## Your assignment:
Find all lines in the records that include the word "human", and copy them out.

[Material for this exercise]

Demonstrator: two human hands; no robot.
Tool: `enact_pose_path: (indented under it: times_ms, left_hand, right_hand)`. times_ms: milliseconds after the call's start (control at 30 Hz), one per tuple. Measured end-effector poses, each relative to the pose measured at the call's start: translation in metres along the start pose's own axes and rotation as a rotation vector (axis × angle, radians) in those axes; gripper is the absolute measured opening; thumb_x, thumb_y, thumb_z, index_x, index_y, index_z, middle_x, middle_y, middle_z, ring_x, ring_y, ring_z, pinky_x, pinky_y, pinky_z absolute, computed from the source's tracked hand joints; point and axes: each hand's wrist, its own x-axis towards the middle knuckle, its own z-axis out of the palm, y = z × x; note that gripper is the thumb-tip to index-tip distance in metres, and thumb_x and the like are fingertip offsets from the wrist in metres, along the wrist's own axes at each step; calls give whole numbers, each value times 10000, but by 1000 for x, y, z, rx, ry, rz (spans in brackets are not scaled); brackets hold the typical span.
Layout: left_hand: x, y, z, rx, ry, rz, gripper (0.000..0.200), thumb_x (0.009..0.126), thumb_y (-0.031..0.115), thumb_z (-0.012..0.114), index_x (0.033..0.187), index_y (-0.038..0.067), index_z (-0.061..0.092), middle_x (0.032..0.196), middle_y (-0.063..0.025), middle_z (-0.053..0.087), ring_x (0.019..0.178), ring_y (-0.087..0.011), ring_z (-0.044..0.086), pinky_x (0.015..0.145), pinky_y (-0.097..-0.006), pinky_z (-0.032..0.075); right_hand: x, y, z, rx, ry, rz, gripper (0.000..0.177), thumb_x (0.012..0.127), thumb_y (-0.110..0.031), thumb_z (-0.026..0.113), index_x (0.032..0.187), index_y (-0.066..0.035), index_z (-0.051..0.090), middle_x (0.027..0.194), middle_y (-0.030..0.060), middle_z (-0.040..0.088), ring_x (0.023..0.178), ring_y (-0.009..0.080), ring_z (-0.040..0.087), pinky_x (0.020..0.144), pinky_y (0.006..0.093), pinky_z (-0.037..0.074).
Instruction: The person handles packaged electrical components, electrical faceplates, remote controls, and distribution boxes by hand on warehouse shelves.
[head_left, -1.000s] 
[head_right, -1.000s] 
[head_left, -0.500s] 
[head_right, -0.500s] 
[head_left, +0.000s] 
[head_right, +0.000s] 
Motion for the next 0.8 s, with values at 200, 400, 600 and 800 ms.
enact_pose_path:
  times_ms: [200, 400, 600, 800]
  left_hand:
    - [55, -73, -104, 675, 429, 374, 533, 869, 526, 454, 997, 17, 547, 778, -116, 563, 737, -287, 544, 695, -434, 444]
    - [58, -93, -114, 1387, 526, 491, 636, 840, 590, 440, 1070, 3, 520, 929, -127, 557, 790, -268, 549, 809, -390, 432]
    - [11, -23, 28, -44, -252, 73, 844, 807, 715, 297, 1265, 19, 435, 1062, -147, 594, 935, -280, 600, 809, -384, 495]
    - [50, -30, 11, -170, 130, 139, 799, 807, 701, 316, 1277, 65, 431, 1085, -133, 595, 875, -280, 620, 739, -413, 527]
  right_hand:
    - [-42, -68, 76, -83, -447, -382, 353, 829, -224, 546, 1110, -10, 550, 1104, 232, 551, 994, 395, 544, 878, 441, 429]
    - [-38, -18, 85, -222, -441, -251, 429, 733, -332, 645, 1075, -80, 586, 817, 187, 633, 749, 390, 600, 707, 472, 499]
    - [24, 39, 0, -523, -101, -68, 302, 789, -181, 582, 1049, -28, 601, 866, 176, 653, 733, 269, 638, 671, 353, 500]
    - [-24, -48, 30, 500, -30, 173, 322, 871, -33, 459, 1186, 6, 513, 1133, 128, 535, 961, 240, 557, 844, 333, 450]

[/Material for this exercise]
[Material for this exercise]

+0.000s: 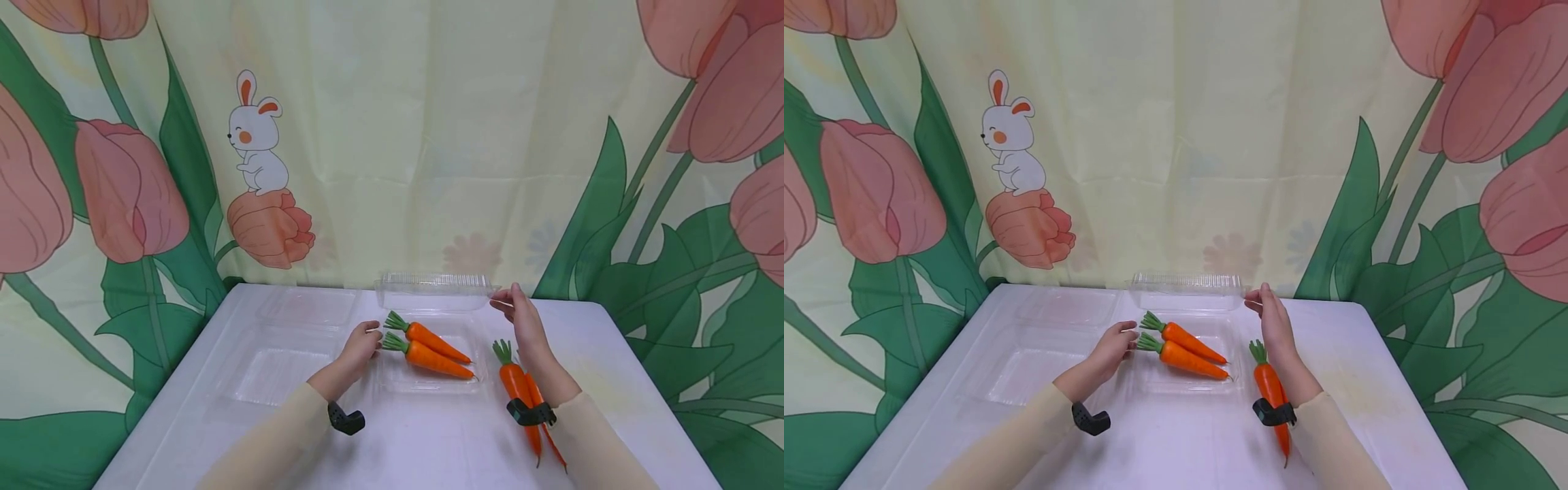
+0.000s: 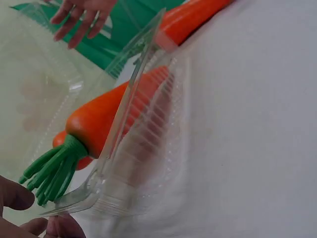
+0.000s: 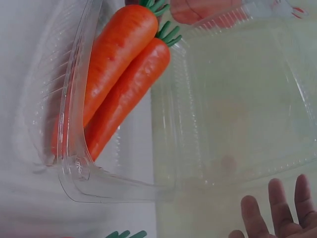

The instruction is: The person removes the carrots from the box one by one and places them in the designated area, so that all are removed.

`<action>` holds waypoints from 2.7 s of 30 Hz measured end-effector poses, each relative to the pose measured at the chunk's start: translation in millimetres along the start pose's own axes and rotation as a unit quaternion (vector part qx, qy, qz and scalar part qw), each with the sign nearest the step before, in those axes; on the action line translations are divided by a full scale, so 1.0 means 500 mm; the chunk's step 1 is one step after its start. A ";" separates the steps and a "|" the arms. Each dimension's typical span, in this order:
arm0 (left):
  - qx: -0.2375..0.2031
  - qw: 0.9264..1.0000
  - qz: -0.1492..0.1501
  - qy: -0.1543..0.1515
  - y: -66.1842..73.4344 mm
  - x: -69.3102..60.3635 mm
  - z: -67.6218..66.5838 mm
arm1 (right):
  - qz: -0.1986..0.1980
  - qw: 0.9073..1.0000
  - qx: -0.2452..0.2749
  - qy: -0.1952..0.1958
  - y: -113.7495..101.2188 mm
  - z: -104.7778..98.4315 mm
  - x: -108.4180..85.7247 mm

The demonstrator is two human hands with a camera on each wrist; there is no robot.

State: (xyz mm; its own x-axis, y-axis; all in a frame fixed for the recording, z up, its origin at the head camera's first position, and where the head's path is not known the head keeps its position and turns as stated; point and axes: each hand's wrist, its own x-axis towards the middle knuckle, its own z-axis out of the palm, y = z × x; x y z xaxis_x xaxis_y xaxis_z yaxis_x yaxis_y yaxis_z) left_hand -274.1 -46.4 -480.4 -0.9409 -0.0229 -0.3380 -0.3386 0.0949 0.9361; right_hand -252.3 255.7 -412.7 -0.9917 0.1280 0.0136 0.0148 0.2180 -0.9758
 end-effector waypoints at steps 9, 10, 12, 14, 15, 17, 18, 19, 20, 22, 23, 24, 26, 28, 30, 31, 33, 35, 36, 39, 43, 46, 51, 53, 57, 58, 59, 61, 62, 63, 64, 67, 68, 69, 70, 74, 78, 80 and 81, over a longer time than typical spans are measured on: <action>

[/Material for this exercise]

## Your response:
Demonstrator: two human hands; no robot.
The demonstrator is two human hands with a camera on each wrist; there is no robot.

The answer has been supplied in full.